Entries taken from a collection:
****************************************
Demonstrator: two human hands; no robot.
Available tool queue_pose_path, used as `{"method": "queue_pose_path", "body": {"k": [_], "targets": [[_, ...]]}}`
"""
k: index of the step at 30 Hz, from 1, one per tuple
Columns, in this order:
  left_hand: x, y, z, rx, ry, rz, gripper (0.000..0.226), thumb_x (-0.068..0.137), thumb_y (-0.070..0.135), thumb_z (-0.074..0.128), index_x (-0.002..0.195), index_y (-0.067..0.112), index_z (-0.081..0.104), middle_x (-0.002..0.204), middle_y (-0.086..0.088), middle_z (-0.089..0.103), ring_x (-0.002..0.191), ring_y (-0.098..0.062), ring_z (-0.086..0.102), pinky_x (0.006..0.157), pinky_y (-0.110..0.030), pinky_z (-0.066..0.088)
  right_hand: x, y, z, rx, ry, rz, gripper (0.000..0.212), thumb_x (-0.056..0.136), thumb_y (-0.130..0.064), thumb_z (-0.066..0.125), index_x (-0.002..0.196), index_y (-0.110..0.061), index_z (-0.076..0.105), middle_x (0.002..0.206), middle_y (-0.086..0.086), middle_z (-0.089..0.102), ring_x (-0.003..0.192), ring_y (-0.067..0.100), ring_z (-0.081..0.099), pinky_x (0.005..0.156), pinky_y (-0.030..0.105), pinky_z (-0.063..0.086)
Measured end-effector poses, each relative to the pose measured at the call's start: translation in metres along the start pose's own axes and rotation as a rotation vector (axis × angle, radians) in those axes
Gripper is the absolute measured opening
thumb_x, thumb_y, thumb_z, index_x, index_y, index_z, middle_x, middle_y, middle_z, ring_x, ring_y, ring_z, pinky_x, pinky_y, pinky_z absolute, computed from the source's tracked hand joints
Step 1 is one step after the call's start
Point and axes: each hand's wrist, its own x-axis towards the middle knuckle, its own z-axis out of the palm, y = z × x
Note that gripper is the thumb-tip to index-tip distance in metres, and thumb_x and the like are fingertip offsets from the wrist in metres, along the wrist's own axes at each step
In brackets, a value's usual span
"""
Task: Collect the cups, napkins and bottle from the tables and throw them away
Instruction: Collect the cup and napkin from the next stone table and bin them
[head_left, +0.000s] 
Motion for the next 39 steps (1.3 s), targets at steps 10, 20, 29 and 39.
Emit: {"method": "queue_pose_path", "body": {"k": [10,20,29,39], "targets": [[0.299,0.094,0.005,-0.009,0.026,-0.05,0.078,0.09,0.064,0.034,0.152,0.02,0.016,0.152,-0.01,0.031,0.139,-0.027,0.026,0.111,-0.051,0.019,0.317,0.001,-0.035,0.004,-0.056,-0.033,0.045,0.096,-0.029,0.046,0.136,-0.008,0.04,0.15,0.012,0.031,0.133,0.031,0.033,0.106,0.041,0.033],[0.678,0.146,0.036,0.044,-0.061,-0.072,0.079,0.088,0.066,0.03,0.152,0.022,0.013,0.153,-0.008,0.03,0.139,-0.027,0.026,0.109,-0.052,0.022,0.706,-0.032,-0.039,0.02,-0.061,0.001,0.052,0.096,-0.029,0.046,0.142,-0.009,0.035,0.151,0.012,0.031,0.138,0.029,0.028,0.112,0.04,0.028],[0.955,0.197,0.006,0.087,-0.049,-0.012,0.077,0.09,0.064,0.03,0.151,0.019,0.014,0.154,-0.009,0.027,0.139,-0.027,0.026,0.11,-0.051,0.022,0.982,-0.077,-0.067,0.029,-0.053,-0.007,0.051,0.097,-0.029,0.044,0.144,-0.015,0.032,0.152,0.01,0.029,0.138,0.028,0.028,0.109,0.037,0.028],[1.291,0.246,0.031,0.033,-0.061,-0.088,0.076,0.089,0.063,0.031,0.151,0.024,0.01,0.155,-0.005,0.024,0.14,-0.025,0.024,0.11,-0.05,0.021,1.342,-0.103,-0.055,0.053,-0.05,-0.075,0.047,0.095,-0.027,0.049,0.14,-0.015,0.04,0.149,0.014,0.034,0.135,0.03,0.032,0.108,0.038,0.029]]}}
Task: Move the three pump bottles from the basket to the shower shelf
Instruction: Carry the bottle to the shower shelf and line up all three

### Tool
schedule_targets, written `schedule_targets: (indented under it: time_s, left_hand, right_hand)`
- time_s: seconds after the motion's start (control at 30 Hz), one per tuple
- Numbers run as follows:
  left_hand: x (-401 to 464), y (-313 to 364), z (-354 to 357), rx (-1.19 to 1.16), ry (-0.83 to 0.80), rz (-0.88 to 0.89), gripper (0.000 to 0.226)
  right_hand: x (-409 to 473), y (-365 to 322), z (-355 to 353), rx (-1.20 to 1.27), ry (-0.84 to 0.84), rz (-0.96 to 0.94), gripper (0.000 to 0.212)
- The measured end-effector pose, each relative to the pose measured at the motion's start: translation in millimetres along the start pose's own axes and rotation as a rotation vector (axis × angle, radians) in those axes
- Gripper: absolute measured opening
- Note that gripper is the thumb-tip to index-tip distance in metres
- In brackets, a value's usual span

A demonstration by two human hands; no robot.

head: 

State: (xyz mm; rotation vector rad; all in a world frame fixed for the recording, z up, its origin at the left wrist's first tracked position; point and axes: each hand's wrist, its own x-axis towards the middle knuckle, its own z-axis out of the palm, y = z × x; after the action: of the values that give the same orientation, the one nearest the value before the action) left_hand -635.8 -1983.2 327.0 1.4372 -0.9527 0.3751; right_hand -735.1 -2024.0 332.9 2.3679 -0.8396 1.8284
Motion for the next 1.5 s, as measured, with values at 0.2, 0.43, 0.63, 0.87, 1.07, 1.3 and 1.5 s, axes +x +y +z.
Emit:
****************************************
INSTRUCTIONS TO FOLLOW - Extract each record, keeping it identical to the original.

ANSWER TO THIS PROBLEM -
Demonstrator: two human hands; no robot.
Available tool queue_pose_path, used as `{"method": "queue_pose_path", "body": {"k": [_], "targets": [[_, ...]]}}`
"""
k: index of the step at 30 Hz, from 1, one per tuple
Columns, in this order:
  left_hand: x, y, z, rx, ry, rz, gripper (0.000..0.226), thumb_x (-0.068..0.137), thumb_y (-0.070..0.135), thumb_z (-0.074..0.128), index_x (-0.002..0.195), index_y (-0.067..0.112), index_z (-0.081..0.104), middle_x (-0.002..0.204), middle_y (-0.086..0.088), middle_z (-0.089..0.103), ring_x (-0.002..0.191), ring_y (-0.098..0.062), ring_z (-0.086..0.102), pinky_x (0.006..0.157), pinky_y (-0.110..0.030), pinky_z (-0.066..0.088)
  right_hand: x, y, z, rx, ry, rz, gripper (0.000..0.212), thumb_x (-0.056..0.136), thumb_y (-0.130..0.064), thumb_z (-0.066..0.125), index_x (-0.002..0.196), index_y (-0.110..0.061), index_z (-0.076..0.105), middle_x (0.002..0.206), middle_y (-0.086..0.086), middle_z (-0.089..0.102), ring_x (-0.003..0.192), ring_y (-0.067..0.100), ring_z (-0.081..0.099), pinky_x (0.005..0.156), pinky_y (-0.030..0.105), pinky_z (-0.063..0.086)
Measured end-effector poses, each relative to the pose measured at the call's start: translation in metres along the start pose's own axes and rotation as a rotation vector (axis × angle, radians) in those axes
Gripper is the absolute measured opening
thumb_x, thumb_y, thumb_z, index_x, index_y, index_z, middle_x, middle_y, middle_z, ring_x, ring_y, ring_z, pinky_x, pinky_y, pinky_z absolute, computed from the source's tracked hand joints
Step 1 is one step after the call's start
Point and axes: each hand's wrist, its own x-axis towards the middle knuckle, its own z-axis out of the palm, y = z × x
Note that gripper is the thumb-tip to index-tip distance in metres, and thumb_x and the like are fingertip offsets from the wrist in metres, along the wrist's own axes at each step
In brackets, a value's usual span
"""
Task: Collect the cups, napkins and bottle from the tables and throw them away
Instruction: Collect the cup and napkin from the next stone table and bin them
[head_left, +0.000s] 
Motion for the next 39 steps (1.3 s), targets at steps 10, 20, 29 and 39.
Emit: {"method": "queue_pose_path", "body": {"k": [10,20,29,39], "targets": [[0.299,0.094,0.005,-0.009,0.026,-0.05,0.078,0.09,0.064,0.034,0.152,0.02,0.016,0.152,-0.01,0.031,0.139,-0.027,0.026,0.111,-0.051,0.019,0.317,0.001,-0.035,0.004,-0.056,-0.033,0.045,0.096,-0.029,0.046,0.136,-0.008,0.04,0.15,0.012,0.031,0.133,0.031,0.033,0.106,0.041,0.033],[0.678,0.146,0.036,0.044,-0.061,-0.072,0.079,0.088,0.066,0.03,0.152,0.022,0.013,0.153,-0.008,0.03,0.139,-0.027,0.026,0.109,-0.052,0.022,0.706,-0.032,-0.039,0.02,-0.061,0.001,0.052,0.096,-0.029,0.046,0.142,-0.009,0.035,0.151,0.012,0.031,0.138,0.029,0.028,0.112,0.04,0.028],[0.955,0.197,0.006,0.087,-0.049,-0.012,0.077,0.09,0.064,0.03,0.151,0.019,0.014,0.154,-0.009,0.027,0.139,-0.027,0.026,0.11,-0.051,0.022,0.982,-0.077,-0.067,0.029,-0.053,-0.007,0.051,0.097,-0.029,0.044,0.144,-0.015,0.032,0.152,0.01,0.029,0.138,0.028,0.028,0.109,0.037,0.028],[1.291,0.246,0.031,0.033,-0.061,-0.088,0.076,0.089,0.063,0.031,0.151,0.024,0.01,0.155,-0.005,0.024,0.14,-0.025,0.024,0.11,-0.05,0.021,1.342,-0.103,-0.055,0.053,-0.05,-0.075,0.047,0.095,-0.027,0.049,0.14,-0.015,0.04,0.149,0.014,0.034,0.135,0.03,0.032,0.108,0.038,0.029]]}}
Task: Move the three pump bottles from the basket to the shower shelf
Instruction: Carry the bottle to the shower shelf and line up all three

### Tool
schedule_targets, written `schedule_targets: (indented under it: time_s, left_hand, right_hand)`
- time_s: seconds after the motion's start (control at 30 Hz), one per tuple
- Numbers run as follows:
  left_hand: x (-401 to 464), y (-313 to 364), z (-354 to 357), rx (-1.19 to 1.16), ry (-0.83 to 0.80), rz (-0.88 to 0.89), gripper (0.000 to 0.226)
  right_hand: x (-409 to 473), y (-365 to 322), z (-355 to 353), rx (-1.20 to 1.27), ry (-0.84 to 0.84), rz (-0.96 to 0.94), gripper (0.000 to 0.212)
- The measured end-effector pose, each relative to the pose measured at the motion's start: translation in millimetres along the start pose's own axes and rotation as a rotation vector (axis × angle, radians) in those axes
- Gripper: absolute measured opening
- Note that gripper is the thumb-tip to index-tip distance in metres
- In brackets, a value's usual span

A demonstration by two human hands; no robot.

head: 

State: (xyz mm; rotation vector rad; all in a world frame fixed for the recording, z up, its origin at the left wrist's first tracked position; point and axes: each hand's wrist, its own x-axis towards the middle knuckle, its own z-axis out of the palm, y = z × x; after the action: of the values that give the same orientation, the one nearest the value before the action) left_hand -635.8 -1983.2 327.0 1.4372 -0.9527 0.3751; right_hand -735.1 -2024.0 332.9 2.3679 -0.8396 1.8284
Motion for the next 1.5 s, as measured, with values at 0.2, 0.43, 0.63, 0.87, 1.07, 1.3 and 1.5 s, axes +x +y +z.
Emit:

No more output will be produced for this exercise.